DETAILED DESCRIPTION OF THE PREFERRED EMBODIMENTS

[0016] Downhole membrane separation systems are used for separating contaminants from hydrocarbon liquids and gases downhole. The contaminants which are removed downhole may be reinjected into an underground disposal formation or removed to the surface for disposal.

[0017] One configuration of a downhole membrane separation system includes a tubular membrane having a fluid inlet end and a fluid outlet end. Between the fluid inlet end and the fluid outlet end of the membrane tube the membrane material selectively permeates one or more contaminant, such as carbon dioxide, through the membrane while preventing the hydrocarbon from passing through the membrane achieving the downhole separation.

[0018] The passage of the contaminants through the membrane is controlled by the difference in partial pressures of the contaminants across the membrane. This partial pressure difference provides the driving force which drives the contaminants through the membrane. When the partial pressure difference becomes small, the removal of contaminates will slow and eventually stop.

[0019] The partial pressure driving force is explained by the following example. In a hypothetical well, a product stream having a composition of 90% CH4 and 10% CO2 at a pressure of 1000 psia and a raffinate pressure held at 500 psia is delivered to the membrane separator. In this case, the partial pressure of the CH4 is 900 psia and the partial pressure of the CO2 is 100 psia. As the product stream enters the membrane separator, the partial pressure of the CO2 on the input or upstream side of the membrane is 100 psi and the partial pressure of the CO2 on the output or downstream side of the membrane is low, for example 5 psi.
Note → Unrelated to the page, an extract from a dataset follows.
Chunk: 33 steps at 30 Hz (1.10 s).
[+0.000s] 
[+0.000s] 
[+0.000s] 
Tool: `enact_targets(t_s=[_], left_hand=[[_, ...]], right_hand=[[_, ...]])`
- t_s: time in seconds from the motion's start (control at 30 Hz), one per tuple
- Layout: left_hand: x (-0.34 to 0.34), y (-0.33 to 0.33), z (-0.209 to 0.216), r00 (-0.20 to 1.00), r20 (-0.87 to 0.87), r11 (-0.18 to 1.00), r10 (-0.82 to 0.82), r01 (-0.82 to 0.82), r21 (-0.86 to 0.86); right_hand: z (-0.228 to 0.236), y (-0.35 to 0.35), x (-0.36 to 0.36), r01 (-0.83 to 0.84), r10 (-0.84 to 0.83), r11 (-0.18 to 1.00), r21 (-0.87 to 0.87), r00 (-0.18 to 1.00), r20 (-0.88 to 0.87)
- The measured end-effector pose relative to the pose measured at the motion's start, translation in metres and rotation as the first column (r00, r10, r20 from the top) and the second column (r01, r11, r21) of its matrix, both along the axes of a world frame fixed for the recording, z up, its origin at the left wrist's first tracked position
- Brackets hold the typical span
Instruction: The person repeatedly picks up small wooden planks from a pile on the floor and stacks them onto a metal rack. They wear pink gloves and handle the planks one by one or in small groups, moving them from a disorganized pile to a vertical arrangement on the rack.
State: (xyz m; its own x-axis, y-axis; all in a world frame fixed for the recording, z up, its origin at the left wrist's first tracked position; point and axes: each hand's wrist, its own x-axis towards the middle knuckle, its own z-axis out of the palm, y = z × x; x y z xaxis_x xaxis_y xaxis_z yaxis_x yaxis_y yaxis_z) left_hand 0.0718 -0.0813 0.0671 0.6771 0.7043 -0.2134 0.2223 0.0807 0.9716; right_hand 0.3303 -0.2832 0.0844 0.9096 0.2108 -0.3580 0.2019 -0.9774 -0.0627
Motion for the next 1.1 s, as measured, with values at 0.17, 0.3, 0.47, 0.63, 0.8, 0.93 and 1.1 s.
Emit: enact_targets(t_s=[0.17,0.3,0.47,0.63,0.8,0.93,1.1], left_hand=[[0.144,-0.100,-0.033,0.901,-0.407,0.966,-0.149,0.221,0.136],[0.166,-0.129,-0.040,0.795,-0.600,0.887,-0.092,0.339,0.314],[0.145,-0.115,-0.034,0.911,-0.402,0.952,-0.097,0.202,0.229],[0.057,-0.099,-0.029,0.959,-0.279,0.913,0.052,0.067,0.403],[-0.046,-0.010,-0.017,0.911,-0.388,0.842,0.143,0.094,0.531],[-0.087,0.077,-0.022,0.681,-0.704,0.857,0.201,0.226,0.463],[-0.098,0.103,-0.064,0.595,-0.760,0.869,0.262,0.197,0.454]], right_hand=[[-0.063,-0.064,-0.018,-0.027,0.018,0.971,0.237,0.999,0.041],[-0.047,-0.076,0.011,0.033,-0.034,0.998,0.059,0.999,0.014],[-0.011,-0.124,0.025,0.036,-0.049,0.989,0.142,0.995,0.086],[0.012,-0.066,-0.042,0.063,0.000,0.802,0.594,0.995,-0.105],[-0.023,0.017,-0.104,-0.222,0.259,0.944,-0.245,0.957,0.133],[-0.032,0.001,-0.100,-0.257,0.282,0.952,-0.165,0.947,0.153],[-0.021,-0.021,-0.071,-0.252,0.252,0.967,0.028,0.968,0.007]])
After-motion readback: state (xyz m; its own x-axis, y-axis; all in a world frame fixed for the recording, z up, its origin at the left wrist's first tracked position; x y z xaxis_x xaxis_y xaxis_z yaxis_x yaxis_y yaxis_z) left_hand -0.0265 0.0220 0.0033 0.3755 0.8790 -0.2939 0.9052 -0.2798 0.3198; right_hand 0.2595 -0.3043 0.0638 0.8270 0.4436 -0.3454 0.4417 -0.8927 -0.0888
This results in a 95 psi partial pressure difference across the membrane which provides an adequate driving force for the membrane separator.
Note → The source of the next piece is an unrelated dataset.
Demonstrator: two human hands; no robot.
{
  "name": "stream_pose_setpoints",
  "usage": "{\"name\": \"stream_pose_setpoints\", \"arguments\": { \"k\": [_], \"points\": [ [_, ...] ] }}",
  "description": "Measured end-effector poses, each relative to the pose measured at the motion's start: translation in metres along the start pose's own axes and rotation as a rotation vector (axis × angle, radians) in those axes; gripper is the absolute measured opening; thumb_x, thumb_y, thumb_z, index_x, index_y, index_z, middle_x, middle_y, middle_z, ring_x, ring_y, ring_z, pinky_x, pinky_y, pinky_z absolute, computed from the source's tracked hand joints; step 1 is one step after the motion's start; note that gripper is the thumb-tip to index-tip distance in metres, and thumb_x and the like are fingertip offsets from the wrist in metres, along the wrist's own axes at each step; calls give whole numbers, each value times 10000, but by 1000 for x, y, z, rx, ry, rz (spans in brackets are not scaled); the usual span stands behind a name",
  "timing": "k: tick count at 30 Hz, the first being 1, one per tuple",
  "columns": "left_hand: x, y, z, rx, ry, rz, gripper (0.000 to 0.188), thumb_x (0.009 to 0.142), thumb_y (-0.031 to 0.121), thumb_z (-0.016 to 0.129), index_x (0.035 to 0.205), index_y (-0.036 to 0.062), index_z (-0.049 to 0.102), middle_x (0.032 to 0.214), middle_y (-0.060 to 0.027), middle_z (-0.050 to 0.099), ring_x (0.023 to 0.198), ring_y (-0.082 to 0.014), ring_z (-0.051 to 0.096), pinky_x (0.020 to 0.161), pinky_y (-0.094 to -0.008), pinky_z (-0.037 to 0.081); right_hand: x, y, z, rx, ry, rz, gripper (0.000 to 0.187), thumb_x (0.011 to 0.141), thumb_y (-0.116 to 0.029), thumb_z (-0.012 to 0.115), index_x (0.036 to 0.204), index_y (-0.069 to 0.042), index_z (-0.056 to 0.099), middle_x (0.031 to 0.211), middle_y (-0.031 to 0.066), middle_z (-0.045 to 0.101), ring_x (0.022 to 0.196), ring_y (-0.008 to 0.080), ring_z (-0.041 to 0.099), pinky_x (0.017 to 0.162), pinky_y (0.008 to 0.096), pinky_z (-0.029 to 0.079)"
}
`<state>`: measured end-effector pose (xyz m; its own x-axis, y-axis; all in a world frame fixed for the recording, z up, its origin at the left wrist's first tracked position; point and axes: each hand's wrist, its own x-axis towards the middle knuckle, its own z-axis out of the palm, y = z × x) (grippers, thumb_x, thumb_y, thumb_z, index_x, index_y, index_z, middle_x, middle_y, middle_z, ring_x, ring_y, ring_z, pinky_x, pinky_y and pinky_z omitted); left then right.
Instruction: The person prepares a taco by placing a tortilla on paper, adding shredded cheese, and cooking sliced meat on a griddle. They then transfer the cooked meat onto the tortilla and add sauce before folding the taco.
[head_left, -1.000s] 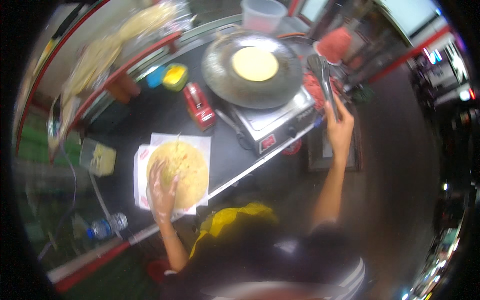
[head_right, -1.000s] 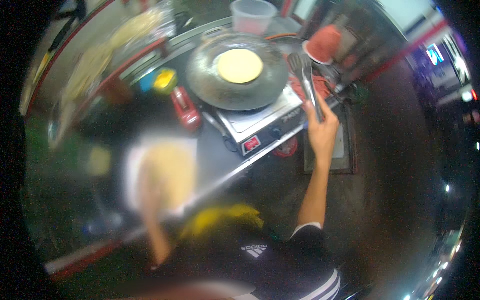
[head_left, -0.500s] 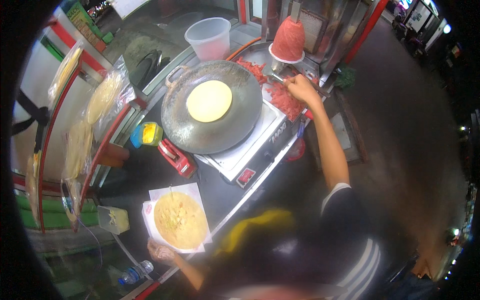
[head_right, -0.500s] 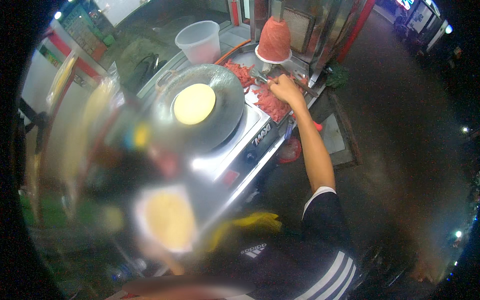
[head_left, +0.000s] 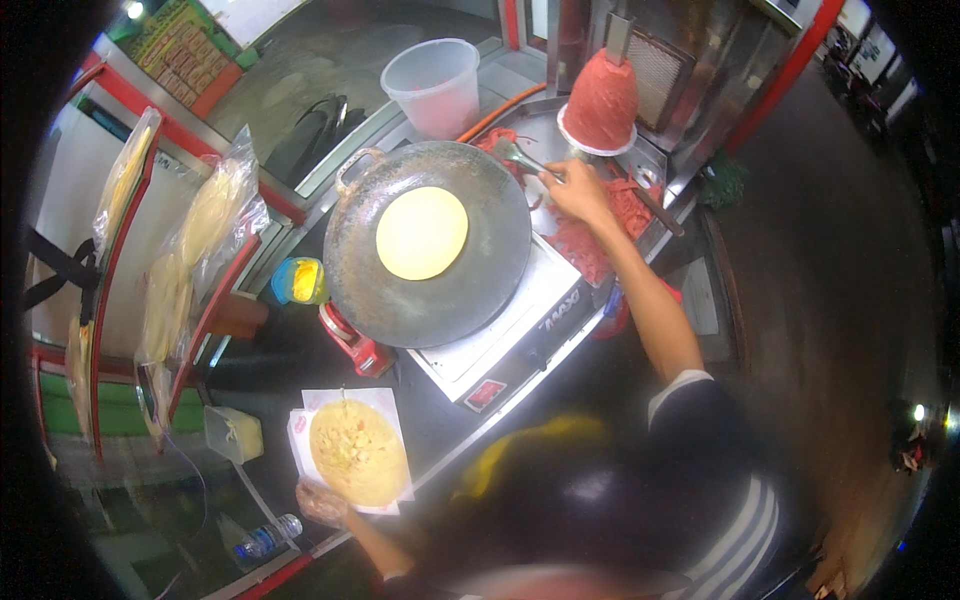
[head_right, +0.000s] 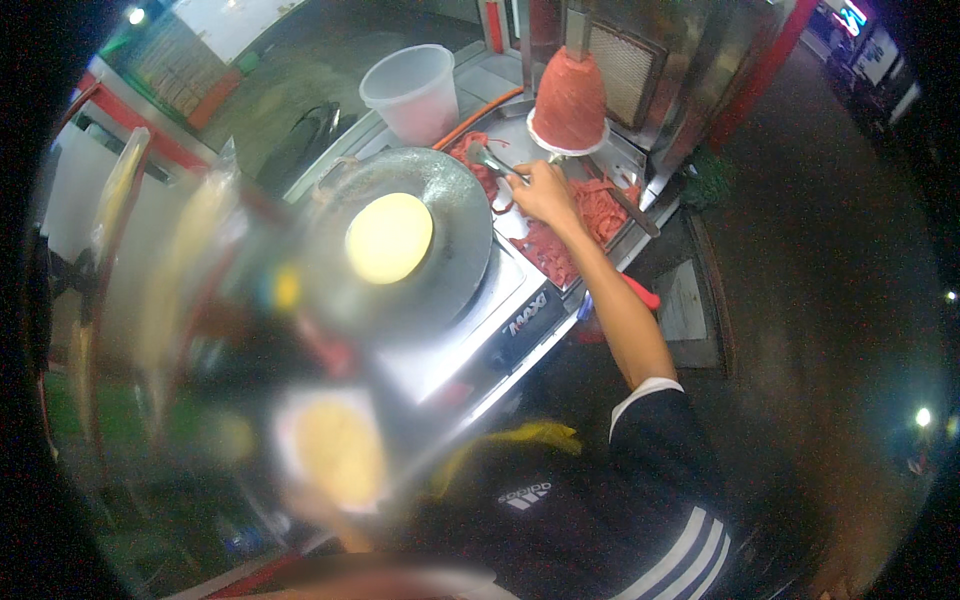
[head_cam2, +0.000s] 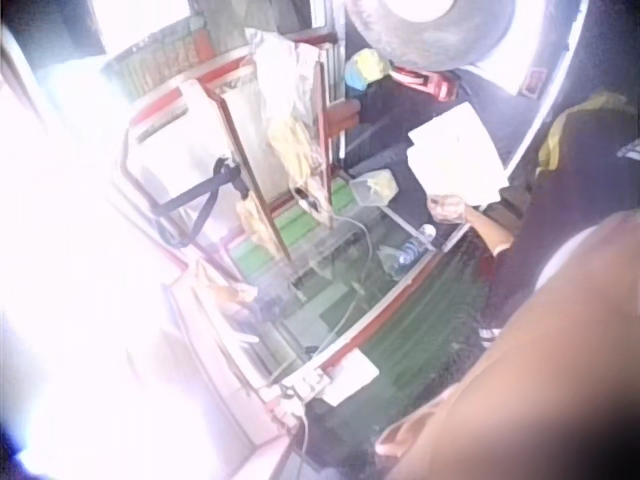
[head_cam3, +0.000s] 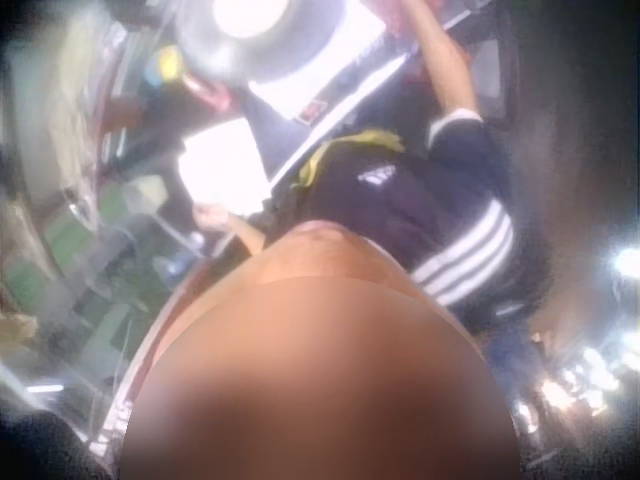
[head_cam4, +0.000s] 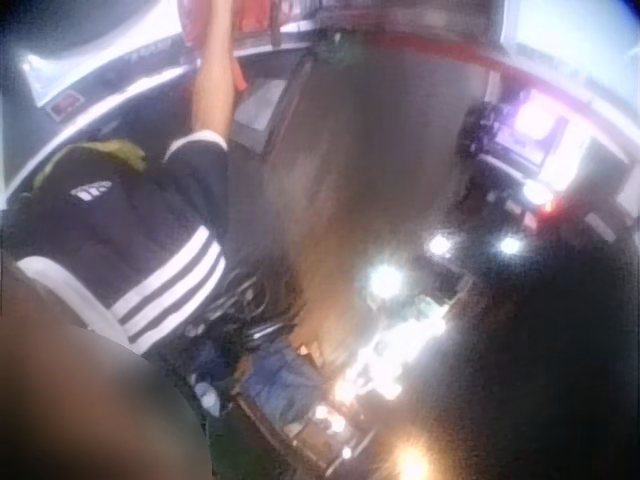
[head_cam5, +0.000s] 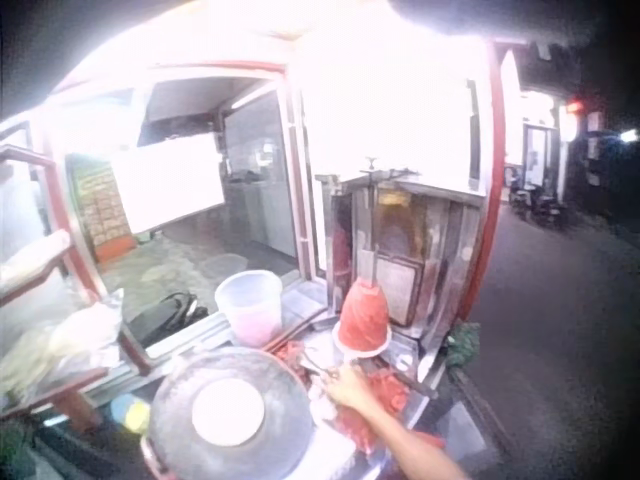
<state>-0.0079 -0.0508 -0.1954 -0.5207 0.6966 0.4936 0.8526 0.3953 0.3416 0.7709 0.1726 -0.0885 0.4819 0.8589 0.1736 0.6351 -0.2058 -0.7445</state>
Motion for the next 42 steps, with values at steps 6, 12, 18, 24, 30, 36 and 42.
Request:
{"name": "stream_pose_setpoints", "arguments": {
  "k": [6, 12, 18, 24, 30, 36, 42],
  "points": [
    [0, -31, 20, -42, 84, 38, 489, 1151, 371, 593, 1170, -68, 806, 1139, -290, 810, 1049, -490, 755, 978, -564, 579, -19, -31, -51, 17, 152, -185, 397, 1052, -276, 775, 1326, 8, 820, 1084, 292, 839, 1009, 365, 840, 915, 446, 615],
    [-4, -42, 25, -215, 82, -17, 389, 1137, 271, 627, 1186, -68, 811, 1150, -267, 825, 1079, -450, 777, 964, -520, 600, -27, -79, -94, 175, 146, -212, 377, 1088, -206, 774, 1382, 30, 795, 872, 7, 781, 732, 56, 600, 647, 293, 479],
    [4, -22, 13, -131, 22, -113, 351, 1139, 217, 661, 1345, -47, 767, 1334, -246, 801, 1247, -398, 762, 1104, -481, 585, -65, -151, -123, 425, 3, -168, 396, 1107, -194, 778, 1448, 7, 781, 895, -67, 678, 727, 23, 497, 607, 239, 368],
    [1, 1, -3, -347, -49, -108, 468, 1033, 112, 777, 1484, 22, 698, 1445, -193, 772, 1333, -361, 738, 1150, -478, 564, -137, -230, -122, 274, -200, -315, 430, 1112, -225, 757, 1441, 51, 770, 980, -42, 686, 803, 53, 517, 698, 251, 398],
    [5, 7, -14, -594, -166, 260, 661, 914, 393, 910, 1462, 87, 699, 1473, -119, 732, 1335, -347, 677, 1192, -508, 498, -215, -280, -16, -32, -601, -763, 398, 1034, -69, 760, 1416, 39, 782, 992, 129, 855, 851, 111, 679, 827, 322, 560],
    [4, 13, -41, -546, -343, 417, 871, 844, 636, 931, 1517, 147, 673, 1513, -109, 707, 1410, -339, 658, 1239, -518, 479, -295, -288, 123, -194, -1158, -859, 443, 1045, -210, 783, 1480, -131, 763, 1085, 237, 809, 903, 460, 765, 823, 505, 609],
    [-12, 13, -50, -304, -505, 689, 617, 887, 565, 918, 1398, 246, 781, 1627, -64, 629, 1540, -288, 547, 1338, -527, 381, -312, -278, 143, -271, -1150, -902, 474, 1024, -231, 810, 1493, -183, 762, 956, 209, 741, 856, 469, 699, 777, 536, 547]
  ]
}}
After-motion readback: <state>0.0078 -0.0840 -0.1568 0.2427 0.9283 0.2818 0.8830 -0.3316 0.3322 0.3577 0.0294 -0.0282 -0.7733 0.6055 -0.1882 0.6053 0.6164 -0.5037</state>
[0020] However, as the product stream passes through the membrane separator towards an outlet end of the membrane separator, the concentration of the CO2 on the input side of the membrane decreases due to CO2 removal and the concentration of the CO2 on the output side of the membrane increases. This greatly decreases the partial pressure difference across the membrane reducing the driving force. For example, if the membrane is perfectly selective and permeates only CO2 and no methane, the permeate composition on the output side of the membrane will become 50 psia of CO2. Therefore, the product gas stream on the input side of the membrane can be purified to a limiting concentration of 50 psia partial pressure of CO2 or 5% CO2. In this example, the partial pressure driving force requirement limits the purity of the feed gas stream to 5% CO2 or greater.

[0021] In known above-ground membrane systems, this partial pressure limitation is overcome by various process configurations, including, using higher pressure ratios, or using multiple stage membrane systems. Higher pressure ratios may require higher energy consumption to compress the feed, to recompress the permeate, or to generate a vacuum on the permeate side. Pressure ratio is also limited by the operational strength of the membrane materials. However, these methods are not feasible for downhole applications where pressure boosts or interstage compression are difficult.
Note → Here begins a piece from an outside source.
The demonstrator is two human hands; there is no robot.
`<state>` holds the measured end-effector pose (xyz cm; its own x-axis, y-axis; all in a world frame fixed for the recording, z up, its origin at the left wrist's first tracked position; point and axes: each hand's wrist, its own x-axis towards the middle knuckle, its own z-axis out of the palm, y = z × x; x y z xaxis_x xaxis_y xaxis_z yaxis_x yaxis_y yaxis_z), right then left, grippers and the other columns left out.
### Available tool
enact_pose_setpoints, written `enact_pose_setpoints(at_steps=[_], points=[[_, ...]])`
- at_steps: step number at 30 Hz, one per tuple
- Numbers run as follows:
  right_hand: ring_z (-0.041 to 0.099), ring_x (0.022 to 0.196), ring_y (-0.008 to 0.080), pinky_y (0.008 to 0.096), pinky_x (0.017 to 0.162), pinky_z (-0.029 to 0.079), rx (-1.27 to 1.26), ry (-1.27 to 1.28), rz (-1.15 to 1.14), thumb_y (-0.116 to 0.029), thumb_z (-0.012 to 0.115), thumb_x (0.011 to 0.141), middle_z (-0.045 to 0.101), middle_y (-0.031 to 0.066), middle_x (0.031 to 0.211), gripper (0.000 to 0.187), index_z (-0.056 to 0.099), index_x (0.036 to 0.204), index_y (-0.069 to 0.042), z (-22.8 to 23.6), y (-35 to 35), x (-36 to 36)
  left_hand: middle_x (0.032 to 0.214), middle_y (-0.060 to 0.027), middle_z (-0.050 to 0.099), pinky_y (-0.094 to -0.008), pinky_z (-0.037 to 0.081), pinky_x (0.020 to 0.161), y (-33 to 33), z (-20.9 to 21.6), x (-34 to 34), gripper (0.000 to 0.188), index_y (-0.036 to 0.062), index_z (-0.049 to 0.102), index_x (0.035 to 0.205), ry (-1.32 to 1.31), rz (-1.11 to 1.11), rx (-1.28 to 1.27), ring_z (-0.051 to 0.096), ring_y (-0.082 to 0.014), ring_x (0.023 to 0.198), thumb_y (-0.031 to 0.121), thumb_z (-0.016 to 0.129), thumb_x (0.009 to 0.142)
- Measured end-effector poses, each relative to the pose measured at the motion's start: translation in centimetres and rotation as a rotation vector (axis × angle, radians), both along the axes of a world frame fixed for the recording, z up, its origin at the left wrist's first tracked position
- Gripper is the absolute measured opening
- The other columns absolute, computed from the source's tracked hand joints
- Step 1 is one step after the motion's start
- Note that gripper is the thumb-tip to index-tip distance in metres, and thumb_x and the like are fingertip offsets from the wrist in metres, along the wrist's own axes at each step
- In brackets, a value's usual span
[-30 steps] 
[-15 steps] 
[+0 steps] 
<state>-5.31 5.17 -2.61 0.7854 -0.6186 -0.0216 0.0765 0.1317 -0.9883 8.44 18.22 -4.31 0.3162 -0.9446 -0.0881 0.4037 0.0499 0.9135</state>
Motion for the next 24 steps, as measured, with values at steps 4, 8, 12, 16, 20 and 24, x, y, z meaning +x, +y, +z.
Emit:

[0022] The present invention provides a downhole membrane separation system which improves the efficiency of separation by providing a sweep fluid to increase the driving force across the membrane. The sweep fluid diffuses, dilutes, reacts, absorbs or otherwise removes the separated contaminant from the output side of the membrane separator. Thus, the sweep fluid reduces the partial pressure of the contaminant on the output side of the membrane and increases the partial pressure difference across the membrane.

[0023]FIG. 1 illustrates a membrane separation system 10 for separating hydrocarbons from contaminants in a wellbore. The system 10 includes an outer perforated tube or casing 12 and an inner tube 14 positioned within the outer tube. A tubular membrane 16 forms a part of the inner tube 14 for separating hydrocarbons and contaminants. A first packer 18 and a second packer 20 provide a seal between the inner tube 14 and the outer tube 12 isolating a contaminant collection zone 22 from a production zone 26. As a produced stream including a hydrocarbon and one or more contaminants passes through the inner tube 14 from the production zone 26 to the surface, one or more contaminants permeates out though the membrane 16. The separated contaminants permeating out through the membrane 16 are collected in the contaminant collection zone 22. The collected contaminant in the contaminant collection zone 22 passes out of the outer tube 12 through perforations 28 into a disposal formation 30. Alternatively, the separated contaminants may be pumped or otherwise removed to the surface for disposal or further processing. The hydrocarbon plus any remaining contaminants that were not removed by the membrane 16 continue out an outlet end 34 of the inner tube 14 to the surface or to another separation system.

[0024] The membrane separation system 10 also includes a sweep fluid delivery system for delivering a sweep fluid to an output or permeate side of the membrane 16. The sweep fluid is provided from a fluid source 36, through an optional heat exchanger 38, to a pump 40. The pump 40 pumps the sweep fluid in a liquid state into the wellbore through a delivery tube 42. The sweep fluid is flashed to a gas by a valve 44 located within the wellbore. The sweep gas then passes along an exterior or output side of the membrane 16 to increase the driving force of the membrane by reducing the partial pressure of the contaminant at the output side of the membrane.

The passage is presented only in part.